I am told, by one of my Friendly Scientists, that this is related to what is known as the "weak anthropic principle," which states that the universe could have had other patterns and other physical laws, but we would not have evolved there to see them. So the reason our universe follows the patterns it does, is because we evolved within those patterns and our physical beings are evolved to work within the laws as they exist in this universe. We can see it, and make mathematics to explain it, because we're already part of it, and are formed by it.

A similar idea is proposed by Lee Smolin, whom I wrote about earlier this year. He says that zillions of universes are "created," each with different parameters, but only a few of them have the conditions necessary to evolve matter and stars, let alone living things. There is, by his reckoning, a whole "ecology" of universes, in which a kind of "natural selection" takes place. Each universe starts with a different set of physical parameters. Some of them have no coherence or stability, and disappear quickly. Others persist for a while, until some factor in their allotment of laws and constants overwhelms them and they also collapse. But others, whose conditions are more favorable, will develop stars, galaxies, and the re-cycling process that allows the precursor elements of organic life to develop. These "clusters" of universes will last longer, and within those clusters, one or two of them will survive long enough to develop life. And then within that lucky portion, the life that survives will develop intelligence, and collectively live long enough to build a society in which theoretical physicists can wonder about the anthropic principle.

Posted at 2:16 am | link


Sat, 10 Jul, 2004

The perplexities of e

One of my favorite math reference books is the monumental Mathematics: from the Birth of Numbers, by Swedish writer Jan Gullberg, illustrated by Jan's son Per, as well as other members of his family. Gullberg was not a mathematician; he was a surgeon, who also wrote on scientific and medical topics. This grand compendium, published in 1996, was recommended to me by one of my Friendly Scientists who unfortunately is no longer with us. Charles Sheffield, who died in 2002, was both a scientist and a science fiction writer. When I told Sheffield, at a convention in 2001, that I was studying mathematics, he immediately cited me the Gullberg title, and said that this book would last me a lifetime. It's not something you read sequentially, like a novel; it's a reference book, where you look up what you need, when and where you need it.

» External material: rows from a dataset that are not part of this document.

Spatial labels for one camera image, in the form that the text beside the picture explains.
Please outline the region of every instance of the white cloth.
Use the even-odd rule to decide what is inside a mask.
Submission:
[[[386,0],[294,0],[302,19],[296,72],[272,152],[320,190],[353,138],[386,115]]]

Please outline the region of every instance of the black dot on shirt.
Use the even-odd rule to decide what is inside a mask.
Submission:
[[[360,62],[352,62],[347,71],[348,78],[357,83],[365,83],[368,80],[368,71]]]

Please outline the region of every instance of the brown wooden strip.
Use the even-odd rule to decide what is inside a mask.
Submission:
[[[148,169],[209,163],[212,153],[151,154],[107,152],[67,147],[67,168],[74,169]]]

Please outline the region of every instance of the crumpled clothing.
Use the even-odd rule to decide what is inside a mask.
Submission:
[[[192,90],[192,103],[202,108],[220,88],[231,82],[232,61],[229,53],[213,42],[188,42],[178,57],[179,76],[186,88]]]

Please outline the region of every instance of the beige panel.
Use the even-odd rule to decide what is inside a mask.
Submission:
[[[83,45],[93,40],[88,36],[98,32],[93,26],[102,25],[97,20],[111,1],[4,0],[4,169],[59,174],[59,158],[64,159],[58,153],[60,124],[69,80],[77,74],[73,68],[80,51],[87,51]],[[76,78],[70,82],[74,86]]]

It has an excellent chapter on logarithms and their origins. Mathematics, like music and costuming, is one of those fields of human endeavor where the past is everpresent, and where practitioners willingly attend to details of tradition that may go back thousands of years. Gullberg recounts the work of seventeenth-century Scottish mathematician John Napier. Though he's credited with the invention of logarithms, he actually must share that credit with one of his English contemporaries, Henry Briggs. It is Napier, though, whose name appears with logarithms based on the number e even though the books say that he didn't invent this form. The logarithm chapter of the Gullberg book shows a somewhat poorly printed facsimile page of Napier's book A Description of the Admirable Table oe Logarithmes, With a declaration of the most plentiful, easy, and speedy vie thereof in both kindes of Trigonometrie, as also in all Mathematicall calculations.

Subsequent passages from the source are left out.